Jackson and Justices Elena Kagan, Sonia Sotomayor and Amy Coney Barrett dissented from the court’s action.
The court also agreed to hear arguments on the merits of the case next term in its December sitting, adding another substantial dispute to the court’s docket that already includes cases on voting rights, religious liberty, the environment and affirmative action.
The court’s 5-4 order is a loss for the Biden administration, which is trying to return to Obama-era policies that limit immigration arrests in order to focus on security risks instead of the more aggressive approach taken under the Trump administration.
Homeland Security Secretary Alejandro Mayorkas has argued that a priority-driven approach to immigration enforcement is a better use of the department’s limited resources because it focuses attention on security risks.
Jackson’s first vote
After the administration of two oaths, Jackson was able to officially begin her work, setting up her chambers and preparing for next term’s arguments that will begin in October.
In the coming weeks and months, the court will take part in traditions meant to welcome Jackson, including a formal investiture that is scheduled for the fall. Although the court won’t sit for arguments over the summer, Jackson will vote on emergency applications that come in over the summer months.
Biden administration guidance
Thursday’s vote came after a federal judge in Texas vacated Mayorkas’ guidance for the arrest and removal of immigrants in a lawsuit brought by Texas and Louisiana. The administration appealed to the 5th US Circuit Court of Appeals, which denied the Justice Department’s request to stay the lower court order pending appeal.
The administration asked the Supreme Court to step in on an emergency basis arguing that the DHS has « long relied » on guidance regarding national immigration enforcement priorities in order to « harmonize its efforts and focus its limited resources. »
Under the guidance, there are three categories of noncitizens who are identified as priorities for « apprehension and removal. » They include those who pose a danger to national security, a threat to public safety or the border. The guidelines call for an assessment of the « totality of the facts and circumstances » when determining priorities.
The lower court opinion is « thwarting the Secretary’s direction of the Department he leads and disrupting DHS’s efforts to focus its limited resources on the noncitizens who pose the gravest threat to national security, public safety, and the integrity of our Nation’s borders, » Solicitor General Elizabeth Prelogar wrote in short papers.
Prelogar wrote that « for most of our nation’s history, a suit like this would have been unheard of » because « courts did not allow States to sue the federal government based on the indirect, downstream effects federal policies. » She said that the states did not have the legal right to bring the challenge and that a recent Supreme Court decision from last term deprived the lower court from stepping in. She also asked the justices to take up the case next term.
Texas Attorney General Ken Paxton and Louisiana Attorney General Jeff Landry urged the Supreme Court to stay out of the dispute.
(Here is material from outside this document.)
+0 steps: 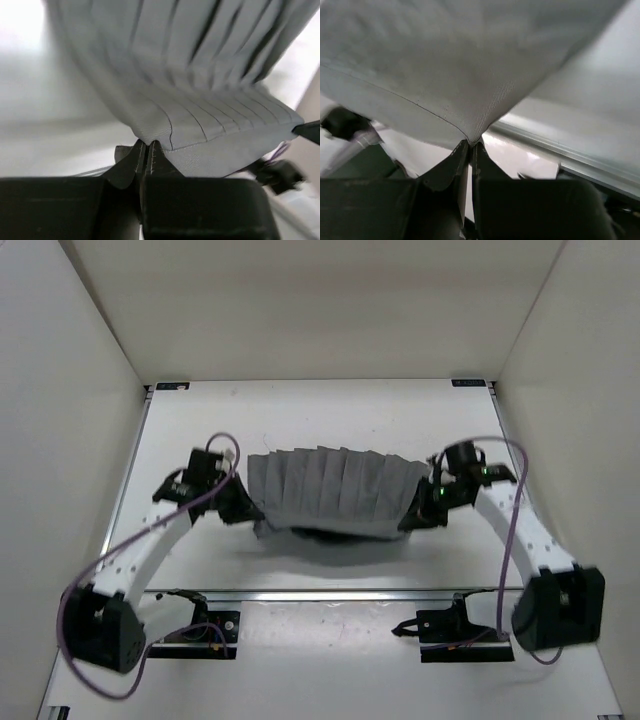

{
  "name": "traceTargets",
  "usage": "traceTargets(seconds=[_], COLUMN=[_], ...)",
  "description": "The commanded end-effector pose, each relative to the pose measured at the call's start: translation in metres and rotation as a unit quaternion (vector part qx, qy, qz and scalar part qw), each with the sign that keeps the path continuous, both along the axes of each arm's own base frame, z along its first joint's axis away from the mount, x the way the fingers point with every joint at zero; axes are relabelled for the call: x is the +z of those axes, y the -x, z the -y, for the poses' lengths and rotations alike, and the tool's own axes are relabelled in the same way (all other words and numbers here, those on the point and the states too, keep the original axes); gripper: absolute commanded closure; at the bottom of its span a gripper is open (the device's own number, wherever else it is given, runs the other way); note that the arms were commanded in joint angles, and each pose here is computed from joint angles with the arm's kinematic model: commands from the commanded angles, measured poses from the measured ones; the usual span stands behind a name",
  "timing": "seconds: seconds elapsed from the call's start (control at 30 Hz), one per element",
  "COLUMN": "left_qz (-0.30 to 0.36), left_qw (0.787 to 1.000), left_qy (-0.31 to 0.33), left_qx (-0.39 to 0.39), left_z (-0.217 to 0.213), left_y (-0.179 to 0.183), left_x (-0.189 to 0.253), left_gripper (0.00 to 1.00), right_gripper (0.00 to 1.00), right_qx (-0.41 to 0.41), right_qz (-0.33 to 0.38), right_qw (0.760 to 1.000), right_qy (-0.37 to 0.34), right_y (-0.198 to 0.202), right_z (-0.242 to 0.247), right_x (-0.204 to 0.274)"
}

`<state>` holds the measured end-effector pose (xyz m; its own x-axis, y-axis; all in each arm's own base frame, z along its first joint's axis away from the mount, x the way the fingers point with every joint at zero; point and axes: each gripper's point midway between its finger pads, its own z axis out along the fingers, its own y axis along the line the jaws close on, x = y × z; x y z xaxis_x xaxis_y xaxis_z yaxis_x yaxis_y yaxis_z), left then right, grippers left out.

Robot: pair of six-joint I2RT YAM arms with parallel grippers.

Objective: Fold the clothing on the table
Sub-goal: Fold the skirt

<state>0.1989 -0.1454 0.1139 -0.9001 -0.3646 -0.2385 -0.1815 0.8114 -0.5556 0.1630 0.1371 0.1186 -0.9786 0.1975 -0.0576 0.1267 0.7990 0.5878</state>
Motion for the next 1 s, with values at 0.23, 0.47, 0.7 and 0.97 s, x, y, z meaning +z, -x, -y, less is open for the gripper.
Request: traceTargets(seconds=[0.23,0.47,0.7,0.97], left_qz=[0.010,0.024,0.017,0.012], left_qw=[0.997,0.992,0.995,0.986], left_qy=[0.065,0.107,-0.012,-0.090], left_qx=[0.035,0.059,0.102,0.137], left_z=[0.006,-0.003,-0.025,-0.024], left_y=[-0.227,-0.204,-0.146,-0.149], left_x=[0.025,0.013,-0.033,-0.067], left_gripper=[0.50,0.41,0.37,0.35], right_gripper=[0.66,0.52,0.48,0.48], right_qx=[-0.059,-0.087,-0.184,-0.224], right_qz=[0.065,0.093,0.056,0.009], right_qw=[0.994,0.988,0.979,0.972], right_qy=[0.064,0.087,0.072,0.078], right_y=[-0.243,-0.217,-0.182,-0.178], right_z=[0.047,0.055,0.097,0.098], right_x=[0.034,0.009,-0.050,-0.098])
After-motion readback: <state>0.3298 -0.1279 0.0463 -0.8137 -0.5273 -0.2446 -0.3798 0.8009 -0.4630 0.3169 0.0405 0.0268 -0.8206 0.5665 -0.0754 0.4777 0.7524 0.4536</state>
They said they had the legal right to bring the case because the administration’s policy would lead to higher costs for the states and would increase the number of criminal noncitizens in the states.
« Through the Immigration and Nationality Act, Congress has directed the Executive — in mandatory language — to detain specific criminal aliens, » Paxton argued.
The case had been complicated by a separate order by the 6th US Circuit Court of Appeals that stayed and reversed an injunction against the enforcement priorities in a lawsuit brought by Arizona, Montana and Ohio.
This story has been updated with additional details.